Every line below that includes "steel" counts toward the total. Report that total alone.

Provided records: Begin

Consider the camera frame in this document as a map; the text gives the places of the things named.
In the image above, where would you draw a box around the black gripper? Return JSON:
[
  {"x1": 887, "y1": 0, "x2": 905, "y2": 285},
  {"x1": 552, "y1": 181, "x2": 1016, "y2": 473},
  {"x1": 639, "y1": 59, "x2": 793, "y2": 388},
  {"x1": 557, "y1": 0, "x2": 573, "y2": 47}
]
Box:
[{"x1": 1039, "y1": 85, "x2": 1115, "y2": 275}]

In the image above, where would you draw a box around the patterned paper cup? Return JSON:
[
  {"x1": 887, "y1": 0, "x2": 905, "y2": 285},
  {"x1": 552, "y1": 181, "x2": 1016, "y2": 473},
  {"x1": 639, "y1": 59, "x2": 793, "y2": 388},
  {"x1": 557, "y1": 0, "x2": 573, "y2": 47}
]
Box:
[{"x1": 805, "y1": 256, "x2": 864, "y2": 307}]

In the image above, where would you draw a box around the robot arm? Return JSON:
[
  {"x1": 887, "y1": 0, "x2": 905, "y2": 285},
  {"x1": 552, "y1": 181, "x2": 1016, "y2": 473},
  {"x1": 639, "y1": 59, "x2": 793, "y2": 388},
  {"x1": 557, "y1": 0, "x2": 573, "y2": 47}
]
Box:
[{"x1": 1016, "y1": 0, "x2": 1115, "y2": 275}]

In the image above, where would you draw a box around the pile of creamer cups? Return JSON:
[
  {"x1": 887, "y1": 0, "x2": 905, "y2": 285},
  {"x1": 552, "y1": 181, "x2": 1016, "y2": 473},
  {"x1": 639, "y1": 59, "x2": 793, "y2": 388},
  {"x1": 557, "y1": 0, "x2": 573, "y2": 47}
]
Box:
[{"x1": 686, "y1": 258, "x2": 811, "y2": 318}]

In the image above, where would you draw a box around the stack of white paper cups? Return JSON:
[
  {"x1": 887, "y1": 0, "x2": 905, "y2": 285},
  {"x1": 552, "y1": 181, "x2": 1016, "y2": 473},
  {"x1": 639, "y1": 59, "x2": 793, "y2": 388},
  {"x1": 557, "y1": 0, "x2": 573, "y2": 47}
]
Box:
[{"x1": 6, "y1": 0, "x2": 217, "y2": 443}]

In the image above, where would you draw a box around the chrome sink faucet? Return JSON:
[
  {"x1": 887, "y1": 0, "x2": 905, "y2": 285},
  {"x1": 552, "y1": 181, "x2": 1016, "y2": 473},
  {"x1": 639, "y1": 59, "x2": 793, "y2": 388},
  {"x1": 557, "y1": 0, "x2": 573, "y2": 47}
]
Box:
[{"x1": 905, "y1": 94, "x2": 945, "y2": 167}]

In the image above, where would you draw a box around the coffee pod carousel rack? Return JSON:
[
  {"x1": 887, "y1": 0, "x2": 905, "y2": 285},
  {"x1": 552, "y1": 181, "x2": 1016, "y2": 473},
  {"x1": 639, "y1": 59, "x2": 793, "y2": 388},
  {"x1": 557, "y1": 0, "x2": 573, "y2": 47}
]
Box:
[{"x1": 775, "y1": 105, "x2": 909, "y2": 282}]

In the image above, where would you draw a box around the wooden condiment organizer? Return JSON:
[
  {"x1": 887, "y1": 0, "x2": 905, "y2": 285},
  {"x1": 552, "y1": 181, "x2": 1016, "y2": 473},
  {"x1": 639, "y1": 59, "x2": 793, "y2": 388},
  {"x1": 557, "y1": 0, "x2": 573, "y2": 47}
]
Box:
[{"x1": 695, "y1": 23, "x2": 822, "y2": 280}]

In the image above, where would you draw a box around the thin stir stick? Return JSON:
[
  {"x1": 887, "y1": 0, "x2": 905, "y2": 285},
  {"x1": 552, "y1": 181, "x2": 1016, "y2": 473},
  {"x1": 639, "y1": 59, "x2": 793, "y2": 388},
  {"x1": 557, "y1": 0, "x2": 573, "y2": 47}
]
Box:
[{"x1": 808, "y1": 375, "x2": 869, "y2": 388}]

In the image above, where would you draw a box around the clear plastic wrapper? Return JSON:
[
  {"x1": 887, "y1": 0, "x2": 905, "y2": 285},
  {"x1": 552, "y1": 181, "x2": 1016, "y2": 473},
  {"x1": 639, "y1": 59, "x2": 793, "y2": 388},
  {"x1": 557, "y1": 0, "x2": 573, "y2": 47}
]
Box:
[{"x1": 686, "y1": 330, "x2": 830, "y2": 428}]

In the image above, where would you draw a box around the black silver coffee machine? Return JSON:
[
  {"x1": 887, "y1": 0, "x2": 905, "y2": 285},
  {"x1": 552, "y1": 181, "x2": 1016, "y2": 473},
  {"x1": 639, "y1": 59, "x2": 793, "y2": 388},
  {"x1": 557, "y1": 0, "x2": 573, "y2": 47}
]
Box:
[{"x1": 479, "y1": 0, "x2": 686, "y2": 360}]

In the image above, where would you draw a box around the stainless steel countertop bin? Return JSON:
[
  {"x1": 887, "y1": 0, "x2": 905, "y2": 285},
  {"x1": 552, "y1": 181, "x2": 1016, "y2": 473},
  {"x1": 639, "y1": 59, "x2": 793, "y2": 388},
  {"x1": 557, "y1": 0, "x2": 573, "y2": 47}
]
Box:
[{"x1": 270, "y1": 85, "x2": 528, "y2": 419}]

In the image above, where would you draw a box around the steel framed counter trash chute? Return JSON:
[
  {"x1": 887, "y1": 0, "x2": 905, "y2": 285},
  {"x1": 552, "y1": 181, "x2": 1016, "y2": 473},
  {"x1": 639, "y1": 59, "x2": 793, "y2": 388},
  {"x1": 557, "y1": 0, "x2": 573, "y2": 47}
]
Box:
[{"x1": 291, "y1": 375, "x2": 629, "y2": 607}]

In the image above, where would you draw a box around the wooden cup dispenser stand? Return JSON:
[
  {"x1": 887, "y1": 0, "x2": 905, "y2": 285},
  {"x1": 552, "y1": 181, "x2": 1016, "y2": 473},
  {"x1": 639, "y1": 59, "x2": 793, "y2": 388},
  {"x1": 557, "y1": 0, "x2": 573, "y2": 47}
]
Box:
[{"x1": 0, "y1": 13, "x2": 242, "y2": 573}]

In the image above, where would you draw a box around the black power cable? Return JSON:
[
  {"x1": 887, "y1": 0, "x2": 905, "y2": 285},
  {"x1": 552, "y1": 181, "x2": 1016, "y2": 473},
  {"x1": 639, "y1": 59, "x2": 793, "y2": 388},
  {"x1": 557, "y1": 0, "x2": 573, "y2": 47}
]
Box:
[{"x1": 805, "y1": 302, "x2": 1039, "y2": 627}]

Provided records: End

Response: 2